Here’s my friend Eric Deines describing the record:

More than one of Jack’s many nicknames, Zagg is also a shout out to her uncanny ability to select an unanticipated word or musical flourish, her disarming poetic acumen, her ability to zoom in and out at lightning speed and spin a phrase into a mantra, or the opposite of a mantra. Each song on this record is its own unique little world, keeping a listener delightfully off-kilter throughout the entire affair. Opening track ‘FMK’ operates likes a sonic thesis statement. For a quiet moment, Jackie’s confessing her recurring mother-in-law dreams and initiating a sudden-death round of Fuck Marry Kill. Then on a dime she somersaults into rocket-pop posture, ready to cut loose and head to the movies with her best boogie-boy: ‘Let’s go to the movies and dance a little…you can share my Twizzler…Let’s go to the movies, you can dance at the movies!!!’ The charging, industrial pop of ‘Get Out’ is augmented with punching strings that are both lovely and foreboding. In the lithe, Rickie Lee Jones-nodding ‘Yesterday’s Baby,’ a giant foot-shaped cloud looms in the mouth-shaped sky and Jackie gets microscopic — ‘Why don’t you just let it burn out/Toss that glass of wine out/Stamp that Camel Light out/Shut your mouth up shut up your mouth.’ After a few more dances, deep diaphragmatic breaths, and Blood on the Tracks winking ballads, knock-out marathon track ‘Keep Runner’ gives it straight to some Wile E. Coyote tomfool who’s out getting his butt blown up again.

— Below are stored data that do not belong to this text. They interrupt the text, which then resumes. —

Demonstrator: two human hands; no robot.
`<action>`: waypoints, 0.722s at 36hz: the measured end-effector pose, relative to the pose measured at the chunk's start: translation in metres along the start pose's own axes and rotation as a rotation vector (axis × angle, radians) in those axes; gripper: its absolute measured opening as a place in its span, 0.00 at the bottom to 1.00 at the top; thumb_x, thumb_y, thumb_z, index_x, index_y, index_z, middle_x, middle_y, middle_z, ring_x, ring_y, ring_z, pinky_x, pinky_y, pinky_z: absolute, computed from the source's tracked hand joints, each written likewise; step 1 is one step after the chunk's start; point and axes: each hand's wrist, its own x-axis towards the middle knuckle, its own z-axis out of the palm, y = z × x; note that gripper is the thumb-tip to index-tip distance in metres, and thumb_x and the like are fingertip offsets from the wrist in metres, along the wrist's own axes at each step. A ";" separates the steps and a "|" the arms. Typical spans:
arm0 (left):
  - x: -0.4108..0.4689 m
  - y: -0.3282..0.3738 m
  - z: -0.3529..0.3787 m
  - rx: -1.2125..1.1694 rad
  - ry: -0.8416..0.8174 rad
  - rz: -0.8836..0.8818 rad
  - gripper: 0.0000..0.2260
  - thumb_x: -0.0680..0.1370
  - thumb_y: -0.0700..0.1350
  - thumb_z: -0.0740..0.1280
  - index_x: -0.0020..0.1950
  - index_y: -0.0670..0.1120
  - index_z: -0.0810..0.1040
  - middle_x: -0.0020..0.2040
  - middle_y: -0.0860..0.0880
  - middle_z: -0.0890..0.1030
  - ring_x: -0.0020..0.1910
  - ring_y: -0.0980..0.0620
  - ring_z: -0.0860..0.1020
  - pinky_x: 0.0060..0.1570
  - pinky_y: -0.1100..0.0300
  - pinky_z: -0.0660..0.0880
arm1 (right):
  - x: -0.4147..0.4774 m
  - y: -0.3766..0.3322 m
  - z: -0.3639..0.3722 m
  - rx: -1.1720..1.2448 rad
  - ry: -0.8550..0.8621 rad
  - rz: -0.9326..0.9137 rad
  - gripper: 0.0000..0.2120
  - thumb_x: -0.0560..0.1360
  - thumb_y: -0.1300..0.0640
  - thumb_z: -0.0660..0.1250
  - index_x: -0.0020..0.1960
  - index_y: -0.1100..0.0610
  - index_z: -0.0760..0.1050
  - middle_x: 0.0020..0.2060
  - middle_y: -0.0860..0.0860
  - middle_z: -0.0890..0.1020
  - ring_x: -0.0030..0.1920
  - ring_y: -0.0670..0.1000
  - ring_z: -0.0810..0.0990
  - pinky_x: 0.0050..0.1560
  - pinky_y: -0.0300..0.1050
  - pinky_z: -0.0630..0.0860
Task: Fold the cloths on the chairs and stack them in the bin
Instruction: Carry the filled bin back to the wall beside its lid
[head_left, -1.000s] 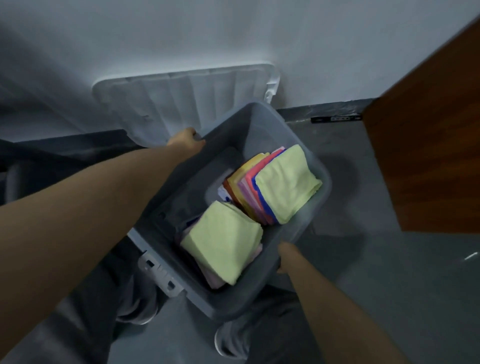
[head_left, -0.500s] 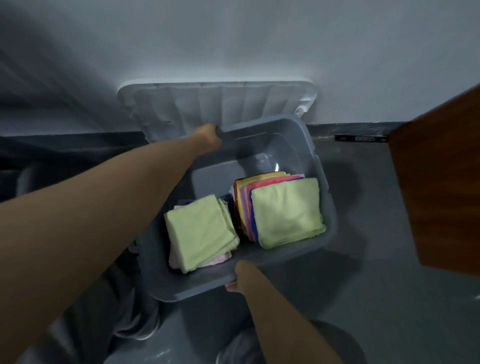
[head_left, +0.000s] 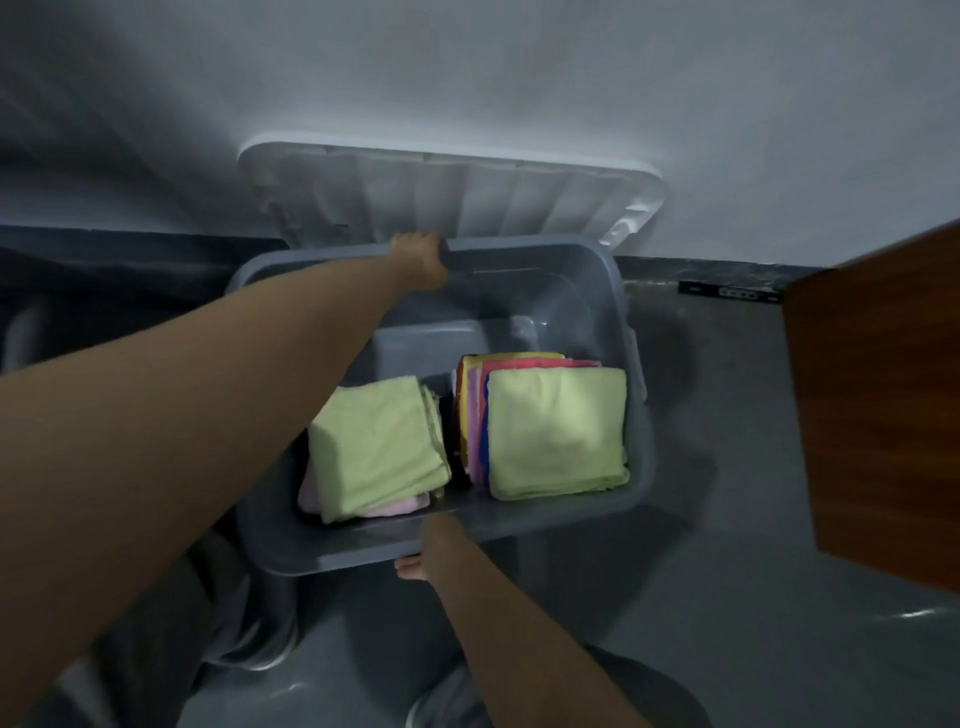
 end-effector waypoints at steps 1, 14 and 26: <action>0.001 0.001 0.000 0.004 -0.006 0.009 0.21 0.78 0.43 0.64 0.70 0.40 0.67 0.68 0.38 0.69 0.66 0.40 0.68 0.64 0.54 0.64 | -0.001 0.000 0.002 0.041 -0.044 0.027 0.18 0.82 0.62 0.53 0.69 0.71 0.61 0.66 0.67 0.70 0.64 0.62 0.74 0.64 0.55 0.71; -0.019 0.009 -0.012 0.014 -0.114 0.077 0.26 0.78 0.38 0.63 0.74 0.38 0.59 0.73 0.38 0.62 0.72 0.40 0.62 0.69 0.50 0.62 | -0.031 -0.012 0.004 0.028 -0.146 -0.015 0.16 0.82 0.57 0.56 0.67 0.63 0.63 0.52 0.63 0.76 0.56 0.64 0.79 0.58 0.57 0.76; -0.048 0.005 -0.068 0.175 0.327 0.140 0.27 0.73 0.34 0.63 0.72 0.40 0.62 0.73 0.41 0.61 0.72 0.43 0.59 0.69 0.52 0.57 | -0.078 -0.057 -0.004 -0.051 -0.095 -0.293 0.19 0.82 0.58 0.50 0.69 0.66 0.65 0.63 0.63 0.74 0.61 0.59 0.77 0.53 0.48 0.77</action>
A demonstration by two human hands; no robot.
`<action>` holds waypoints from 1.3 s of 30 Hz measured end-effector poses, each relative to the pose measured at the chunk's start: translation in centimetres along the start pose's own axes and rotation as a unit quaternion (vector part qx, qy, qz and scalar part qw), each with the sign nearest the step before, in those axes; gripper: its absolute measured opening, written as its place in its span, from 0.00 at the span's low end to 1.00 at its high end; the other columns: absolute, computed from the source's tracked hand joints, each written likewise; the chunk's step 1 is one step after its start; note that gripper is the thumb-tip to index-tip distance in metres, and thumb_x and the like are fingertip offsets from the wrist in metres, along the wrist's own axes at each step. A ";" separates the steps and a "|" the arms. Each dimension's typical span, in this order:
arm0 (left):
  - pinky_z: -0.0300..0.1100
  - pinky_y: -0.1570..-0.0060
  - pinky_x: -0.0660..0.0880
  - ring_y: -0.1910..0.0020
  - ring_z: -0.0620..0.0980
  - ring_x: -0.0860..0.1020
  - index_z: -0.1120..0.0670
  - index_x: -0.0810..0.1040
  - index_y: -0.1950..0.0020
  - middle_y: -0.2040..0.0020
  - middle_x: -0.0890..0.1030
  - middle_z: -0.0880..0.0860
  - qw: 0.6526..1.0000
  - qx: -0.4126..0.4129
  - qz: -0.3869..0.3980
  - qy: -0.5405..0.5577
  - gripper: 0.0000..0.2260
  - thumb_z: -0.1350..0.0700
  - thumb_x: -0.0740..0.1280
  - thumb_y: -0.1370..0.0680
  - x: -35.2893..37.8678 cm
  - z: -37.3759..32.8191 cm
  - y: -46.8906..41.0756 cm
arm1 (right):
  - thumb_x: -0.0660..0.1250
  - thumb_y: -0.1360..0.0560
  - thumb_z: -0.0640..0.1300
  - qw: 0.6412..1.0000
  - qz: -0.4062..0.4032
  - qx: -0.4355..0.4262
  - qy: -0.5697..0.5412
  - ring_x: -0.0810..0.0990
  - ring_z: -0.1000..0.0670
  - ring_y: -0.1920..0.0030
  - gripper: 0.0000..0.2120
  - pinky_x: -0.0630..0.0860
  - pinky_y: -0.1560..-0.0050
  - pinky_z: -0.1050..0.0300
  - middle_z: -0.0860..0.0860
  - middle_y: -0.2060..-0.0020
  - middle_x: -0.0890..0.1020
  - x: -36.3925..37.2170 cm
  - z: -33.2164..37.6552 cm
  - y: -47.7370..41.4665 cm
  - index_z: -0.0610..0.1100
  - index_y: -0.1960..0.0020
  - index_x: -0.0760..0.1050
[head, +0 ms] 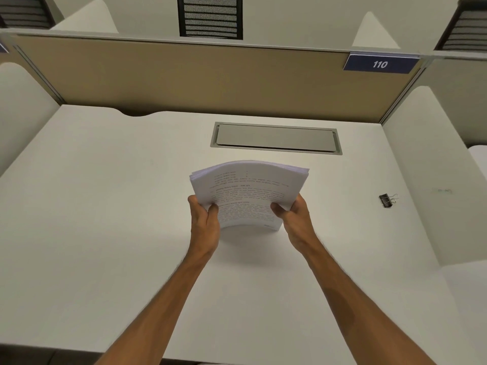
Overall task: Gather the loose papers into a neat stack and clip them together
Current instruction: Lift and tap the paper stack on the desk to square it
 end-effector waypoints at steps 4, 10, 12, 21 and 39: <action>0.41 0.47 0.77 0.37 0.51 0.73 0.34 0.60 0.46 0.38 0.71 0.50 1.000 0.007 -0.002 -0.008 0.21 0.63 0.59 0.16 -0.3 0.4 0.3 | 0.68 0.24 0.31 1.000 0.007 0.000 0.010 0.80 0.42 0.38 0.23 0.79 0.38 0.41 0.43 0.40 0.81 0.4 -0.6 0.1 0.42 0.31 0.73; 0.55 0.41 0.79 0.37 0.52 0.73 0.28 0.60 0.48 0.38 0.71 0.49 0.999 0.005 0.006 -0.053 0.24 0.60 0.59 0.16 -0.6 0.6 0.5 | 0.66 0.23 0.29 1.000 0.014 -0.003 0.021 0.80 0.43 0.39 0.22 0.80 0.39 0.45 0.43 0.40 0.81 0.3 -0.6 0.0 0.41 0.31 0.73; 0.52 0.42 0.79 0.37 0.52 0.73 0.30 0.61 0.47 0.39 0.71 0.50 0.997 0.014 0.010 -0.071 0.21 0.60 0.59 0.16 -0.8 0.4 0.6 | 0.66 0.23 0.28 0.999 0.014 -0.012 0.029 0.79 0.43 0.38 0.23 0.80 0.38 0.44 0.43 0.39 0.81 0.0 -0.3 0.0 0.42 0.30 0.72; 0.42 0.55 0.77 0.61 0.37 0.79 0.59 0.85 0.50 0.58 0.84 0.45 0.988 0.043 -0.088 -0.124 0.05 0.65 0.71 0.23 -5.6 -0.4 0.4 | 0.70 0.23 0.34 0.975 -0.072 -0.105 0.182 0.78 0.59 0.56 0.13 0.71 0.59 0.74 0.53 0.51 0.84 -3.8 2.6 0.7 0.45 0.41 0.82; 0.35 0.52 0.82 0.58 0.43 0.85 0.50 0.85 0.50 0.59 0.86 0.37 0.997 -0.002 -0.066 -0.030 0.11 0.65 0.74 0.25 -5.7 -0.4 1.0 | 0.66 0.23 0.30 0.981 -0.041 -0.096 0.165 0.82 0.51 0.58 0.15 0.78 0.53 0.69 0.50 0.52 0.86 -3.5 1.4 1.3 0.42 0.41 0.83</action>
Point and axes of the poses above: each hand's wrist, its own y-axis away from the middle knuckle, its own x-axis out of the palm, z = x × y, the point moved 6 cm from there along -y, towards the middle knuckle
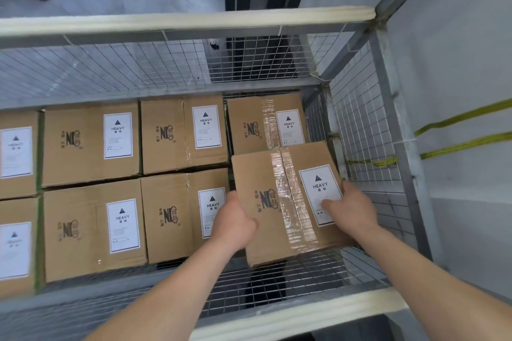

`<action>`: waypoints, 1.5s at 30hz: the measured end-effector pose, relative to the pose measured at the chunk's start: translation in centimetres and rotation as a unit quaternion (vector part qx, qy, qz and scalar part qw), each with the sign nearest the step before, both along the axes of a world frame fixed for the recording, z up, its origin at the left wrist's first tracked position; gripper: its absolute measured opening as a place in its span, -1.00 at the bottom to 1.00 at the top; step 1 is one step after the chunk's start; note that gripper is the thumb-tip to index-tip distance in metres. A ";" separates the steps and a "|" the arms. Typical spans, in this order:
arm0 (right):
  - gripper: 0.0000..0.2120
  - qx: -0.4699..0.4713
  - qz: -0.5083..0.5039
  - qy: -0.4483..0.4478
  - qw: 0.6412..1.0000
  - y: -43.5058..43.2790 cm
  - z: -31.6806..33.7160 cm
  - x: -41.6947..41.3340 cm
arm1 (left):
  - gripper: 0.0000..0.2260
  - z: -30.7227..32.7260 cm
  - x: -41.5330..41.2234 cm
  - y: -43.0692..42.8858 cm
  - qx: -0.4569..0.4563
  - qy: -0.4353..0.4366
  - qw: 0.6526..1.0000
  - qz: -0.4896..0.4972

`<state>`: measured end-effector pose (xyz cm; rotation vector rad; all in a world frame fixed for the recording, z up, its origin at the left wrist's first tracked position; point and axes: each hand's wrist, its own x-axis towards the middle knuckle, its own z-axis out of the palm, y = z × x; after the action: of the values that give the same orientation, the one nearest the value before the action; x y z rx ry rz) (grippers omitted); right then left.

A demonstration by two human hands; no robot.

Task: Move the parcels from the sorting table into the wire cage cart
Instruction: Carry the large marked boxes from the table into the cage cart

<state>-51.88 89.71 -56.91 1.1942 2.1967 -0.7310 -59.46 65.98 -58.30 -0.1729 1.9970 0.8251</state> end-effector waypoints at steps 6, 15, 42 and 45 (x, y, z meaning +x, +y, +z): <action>-0.68 0.011 -0.011 0.038 0.999 1.2 -0.9 -0.2 | -0.57 -1.0 -0.9 0.6 0.012 0.025 1.000 -0.006; -0.43 -0.031 0.015 -0.015 0.999 0.9 -4.5 0.7 | -0.54 -4.3 0.3 0.0 -0.022 0.018 0.999 -0.039; -0.46 -0.035 0.294 -0.086 0.951 -1.9 -3.2 -0.4 | -0.30 -2.3 -0.3 -0.8 -0.102 0.145 0.925 -0.335; -0.37 -0.016 0.314 -0.080 0.946 -3.2 -0.6 -0.7 | -0.32 0.5 -1.1 -1.6 -0.108 0.167 0.912 -0.358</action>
<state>-52.58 86.48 -57.52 0.4550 2.2232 -0.3796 -60.53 64.38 -57.81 0.5875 2.2281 0.1584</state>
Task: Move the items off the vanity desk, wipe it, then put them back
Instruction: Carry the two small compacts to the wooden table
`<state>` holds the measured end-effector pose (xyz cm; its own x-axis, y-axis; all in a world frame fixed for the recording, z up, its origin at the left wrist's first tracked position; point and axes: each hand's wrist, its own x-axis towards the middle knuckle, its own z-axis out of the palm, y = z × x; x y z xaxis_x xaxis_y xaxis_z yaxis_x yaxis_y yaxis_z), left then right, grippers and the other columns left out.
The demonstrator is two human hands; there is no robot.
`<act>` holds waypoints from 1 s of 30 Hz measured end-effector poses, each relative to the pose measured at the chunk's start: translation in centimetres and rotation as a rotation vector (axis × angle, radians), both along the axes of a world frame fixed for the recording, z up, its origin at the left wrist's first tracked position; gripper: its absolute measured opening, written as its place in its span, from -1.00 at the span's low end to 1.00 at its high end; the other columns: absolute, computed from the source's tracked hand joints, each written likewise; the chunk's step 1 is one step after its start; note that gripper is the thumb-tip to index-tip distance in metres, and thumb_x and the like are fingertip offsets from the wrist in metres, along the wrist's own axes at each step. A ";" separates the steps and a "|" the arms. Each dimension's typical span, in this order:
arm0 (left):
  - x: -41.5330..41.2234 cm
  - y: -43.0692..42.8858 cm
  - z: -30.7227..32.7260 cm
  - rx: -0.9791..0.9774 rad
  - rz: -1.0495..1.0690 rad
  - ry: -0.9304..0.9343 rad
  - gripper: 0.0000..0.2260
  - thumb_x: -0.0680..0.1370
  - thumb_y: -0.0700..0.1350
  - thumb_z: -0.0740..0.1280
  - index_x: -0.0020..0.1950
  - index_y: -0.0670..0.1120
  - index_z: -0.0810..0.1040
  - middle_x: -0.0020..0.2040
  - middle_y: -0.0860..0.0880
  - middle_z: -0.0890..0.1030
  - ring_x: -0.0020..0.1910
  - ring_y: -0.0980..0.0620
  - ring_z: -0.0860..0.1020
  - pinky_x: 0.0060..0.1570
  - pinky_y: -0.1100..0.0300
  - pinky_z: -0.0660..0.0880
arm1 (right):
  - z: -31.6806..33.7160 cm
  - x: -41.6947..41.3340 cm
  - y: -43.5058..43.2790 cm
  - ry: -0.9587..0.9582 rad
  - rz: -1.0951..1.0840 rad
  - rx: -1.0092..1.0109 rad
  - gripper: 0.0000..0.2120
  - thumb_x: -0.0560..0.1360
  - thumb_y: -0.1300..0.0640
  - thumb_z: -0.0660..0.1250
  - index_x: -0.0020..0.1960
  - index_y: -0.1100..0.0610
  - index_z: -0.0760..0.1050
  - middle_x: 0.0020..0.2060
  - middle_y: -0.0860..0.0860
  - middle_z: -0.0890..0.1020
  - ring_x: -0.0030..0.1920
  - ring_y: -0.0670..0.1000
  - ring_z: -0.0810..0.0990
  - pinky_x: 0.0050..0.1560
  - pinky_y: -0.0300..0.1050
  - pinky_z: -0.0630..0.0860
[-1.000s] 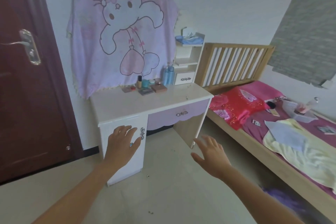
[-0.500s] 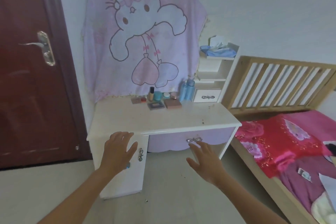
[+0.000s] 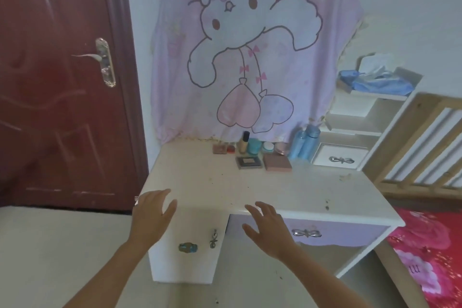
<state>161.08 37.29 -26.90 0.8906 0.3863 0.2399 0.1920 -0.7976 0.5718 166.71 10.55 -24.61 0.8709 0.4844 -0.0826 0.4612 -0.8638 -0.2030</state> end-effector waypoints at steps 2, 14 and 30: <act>2.7 0.9 0.0 -0.006 0.005 -0.010 -0.25 0.35 0.30 -0.09 0.22 -0.19 0.51 0.16 -0.15 0.57 0.22 -0.22 0.40 0.19 -0.09 0.33 | 0.3 2.9 0.9 -0.008 0.009 -0.022 -0.13 0.25 -0.34 -0.33 0.47 -0.01 0.09 0.46 0.03 0.15 0.45 0.00 0.09 0.36 -0.08 0.16; 15.9 2.4 -3.9 -0.032 -0.148 0.091 -0.21 0.32 0.31 -0.16 0.28 -0.12 0.46 0.23 -0.07 0.53 0.28 -0.11 0.37 0.20 0.02 0.33 | -2.3 12.9 5.1 0.141 -0.053 -0.112 -0.28 0.40 -0.33 -0.21 0.47 -0.02 0.08 0.47 -0.01 0.13 0.45 0.00 0.09 0.37 -0.08 0.17; 27.9 2.9 -5.9 0.051 0.020 0.191 -0.34 0.51 0.31 -0.11 -0.01 -0.11 0.63 -0.12 -0.04 0.66 -0.08 -0.18 0.60 -0.27 -0.01 0.56 | -4.6 31.6 8.6 0.184 0.150 -0.023 -0.53 0.59 -0.06 0.07 0.46 0.01 0.13 0.46 0.01 0.14 0.45 0.05 0.12 0.39 -0.02 0.18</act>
<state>188.99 40.23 -32.80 0.9143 0.3958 0.0867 0.3089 -0.8195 0.4827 198.34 19.14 -29.23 0.7586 0.6033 -0.2462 0.5417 -0.7939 -0.2763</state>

The energy of the record, I think, comes from finding out Patti Smith didn’t make Horses until she was 29. Extremely influential Wiki experience. Oh, and Adam Green, my all-time favorite songwriter and artist, painted me looking like a doctrinal seer peering into a cartoon mirror. If nothing else in my life pans out? Beans! Navy, pinto, and cannellini. I don’t care. Peace has found me. Here’s the record. Listen hard. Read the signs. Pack a lunch. Enjoy.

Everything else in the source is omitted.